Last night at dinner I was asked if the gorilla trekking was the most amazing part of my recent trip to Europe and Africa. I paused before I answered, wanting to give this some thought. Yes, the gorillas were amazing, but the most profound experience of our trip was the Genocide Museum in Kigali, Rwanda.

I will claim almost complete ignorance of the horrors that took place in Rwanda in 1994. Ironically, Pierre and I were living in Kinshasa, the capital of neighboring Zaire (DRC), during this time. I remember the streets flooding with refugees but not speaking the language or having access to the news, I did not know about the nightmare that was unfolding just over the Rwandan border. For those of you also unaware of the facts: from April to July 1994, one million Rwandans belonging to the Tutsi tribe were murdered by the Hutu militias.

It was absolutely sobering to walk through this museum, the story unfolding on the walls in front of us through pictures, videos, and artifacts from that time. Personal accounts describing neighbors turning on each other, slaughtering their childhood playmates — a complete dissociation from a shared history and common humanity.
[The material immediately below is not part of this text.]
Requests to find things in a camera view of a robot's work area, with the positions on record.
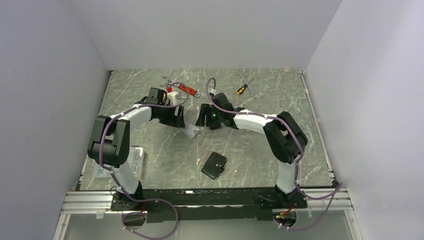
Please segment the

Absorbing the Rwandan history had me questioning how such horrors are possible. The museum clearly described the propaganda used to fuel such hatred, then beautifully tied together the patterns present in other genocides throughout human history: scarcity, fear, and blame rooted in otherness.

You might be asking, "Why am I recounting such a dark experience in a yoga blog?" Because the meaning and practice of yoga are what make it possible to heal. The word yoga means union; otherness happens when we forget that we are all connected. Yoga asks us first to connect to ourselves through focus, breath, and awareness, then to others through listening, empathy, eye contact, and touch.

Now in Rwanda when you ask someone who they are, they no longer say Tutsi or Hutu, they say Rwandan. They are a nation united, working as one towards accountability, healing and restoration. It is truly astonishing to see how they have rebuilt their nation with respect, love and forgiveness. Rwanda wrote a playbook for the whole world to follow on how to repair unimaginable destruction and be an inspiration to emulate.

But if solving the whole world’s problems feels insurmountable, follow the words of the famous yoga teacher Iyengar, "Before you can make peace with the world, you must make peace with your own house. Make this small nation within your own being calm and disciplined. Then peace will reign supreme."

I invite you, on your mat and in meditation, to reflect: Where is your house divided? Where is there possibility for peace, forgiveness, and reconciliation, both with yourself and with the people in your life? Yoga gives us the tools to heal, but it is up to each of us to do our part by using yoga as a practice. Yoga was never meant to be one down dog and done. Yoga is meant to be lived daily, constantly remembering to connect to ourselves and to each other. When connection is present, the horrors like those in Rwanda are not possible, and peace will reign supreme.